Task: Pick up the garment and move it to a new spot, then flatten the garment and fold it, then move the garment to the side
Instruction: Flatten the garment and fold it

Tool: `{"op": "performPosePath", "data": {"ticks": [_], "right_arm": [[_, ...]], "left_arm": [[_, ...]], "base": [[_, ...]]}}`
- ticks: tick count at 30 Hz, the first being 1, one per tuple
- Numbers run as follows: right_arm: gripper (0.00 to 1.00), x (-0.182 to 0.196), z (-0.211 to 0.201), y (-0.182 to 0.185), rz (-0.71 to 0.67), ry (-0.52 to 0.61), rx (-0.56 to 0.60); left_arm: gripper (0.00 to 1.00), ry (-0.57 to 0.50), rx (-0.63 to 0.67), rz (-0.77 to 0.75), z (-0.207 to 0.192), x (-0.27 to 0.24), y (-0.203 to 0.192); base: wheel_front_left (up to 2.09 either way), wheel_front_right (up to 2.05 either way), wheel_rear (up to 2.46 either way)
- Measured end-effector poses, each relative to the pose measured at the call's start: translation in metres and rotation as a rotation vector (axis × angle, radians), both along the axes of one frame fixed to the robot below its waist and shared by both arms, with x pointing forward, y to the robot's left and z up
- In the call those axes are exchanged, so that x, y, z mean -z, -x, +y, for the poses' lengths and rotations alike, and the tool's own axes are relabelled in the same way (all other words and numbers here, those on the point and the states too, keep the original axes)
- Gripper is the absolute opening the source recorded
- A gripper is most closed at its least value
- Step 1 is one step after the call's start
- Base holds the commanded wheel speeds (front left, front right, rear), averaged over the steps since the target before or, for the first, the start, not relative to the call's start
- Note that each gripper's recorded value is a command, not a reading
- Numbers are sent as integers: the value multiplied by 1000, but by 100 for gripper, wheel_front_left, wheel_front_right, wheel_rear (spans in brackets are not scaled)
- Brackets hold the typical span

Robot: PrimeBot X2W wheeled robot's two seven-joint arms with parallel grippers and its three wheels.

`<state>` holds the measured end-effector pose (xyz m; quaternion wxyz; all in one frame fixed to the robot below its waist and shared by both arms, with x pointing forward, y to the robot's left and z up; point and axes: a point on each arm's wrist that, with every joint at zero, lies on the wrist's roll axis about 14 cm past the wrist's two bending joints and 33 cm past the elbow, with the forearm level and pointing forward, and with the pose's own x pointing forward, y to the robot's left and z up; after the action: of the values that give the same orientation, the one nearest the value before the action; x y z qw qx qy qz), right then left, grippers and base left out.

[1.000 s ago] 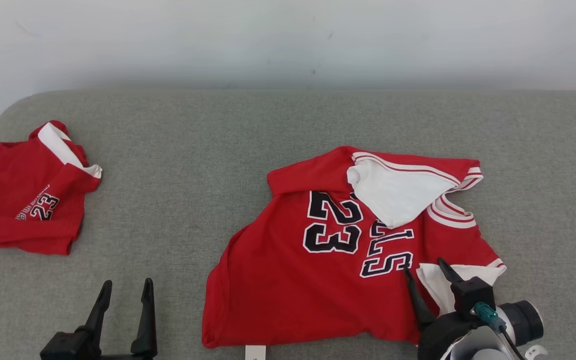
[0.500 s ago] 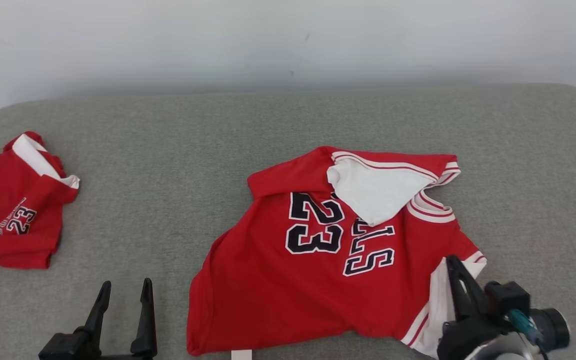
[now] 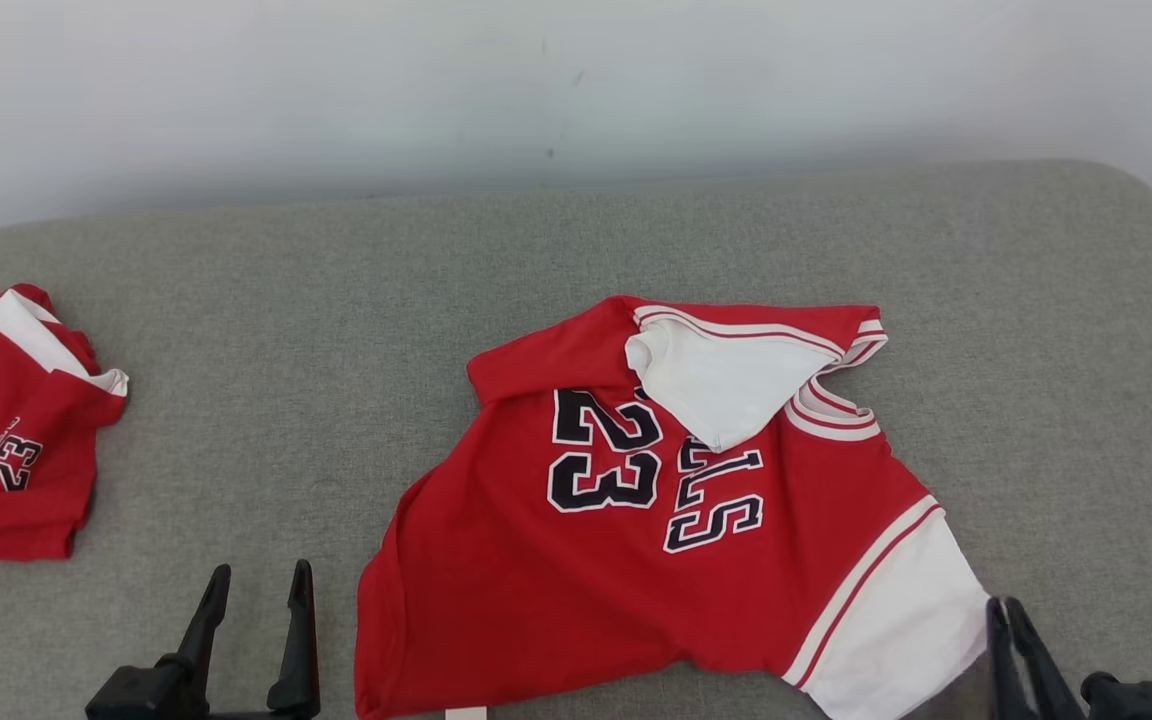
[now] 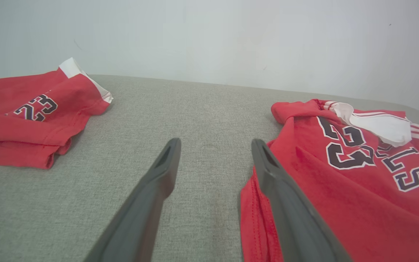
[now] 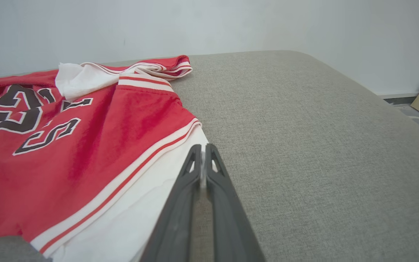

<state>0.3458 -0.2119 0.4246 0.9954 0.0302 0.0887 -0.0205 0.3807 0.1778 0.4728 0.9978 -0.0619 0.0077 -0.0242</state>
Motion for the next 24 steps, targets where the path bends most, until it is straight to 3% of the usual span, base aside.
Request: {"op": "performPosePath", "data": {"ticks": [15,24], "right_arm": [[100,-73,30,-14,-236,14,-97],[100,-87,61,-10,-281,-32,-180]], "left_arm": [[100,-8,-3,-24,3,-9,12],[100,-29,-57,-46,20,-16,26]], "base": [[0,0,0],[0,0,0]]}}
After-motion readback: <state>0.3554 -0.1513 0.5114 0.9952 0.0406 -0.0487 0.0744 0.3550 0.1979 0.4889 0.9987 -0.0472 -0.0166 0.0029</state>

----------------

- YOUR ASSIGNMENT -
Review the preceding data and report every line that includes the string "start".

- SOLUTION -
- Measured end-effector poses, each relative to the pose measured at the call's start: translation in metres and rotation as a rotation vector (axis × angle, radians), both along the axes of one frame fixed to the robot below its waist and shared by both arms, with x pointing forward, y to the robot's left and z up
- Step 1 is one step after the call's start
- Base holds the commanded wheel speeds (front left, front right, rear), averaged over the steps since the target before or, for the first, the start, not relative to the call's start

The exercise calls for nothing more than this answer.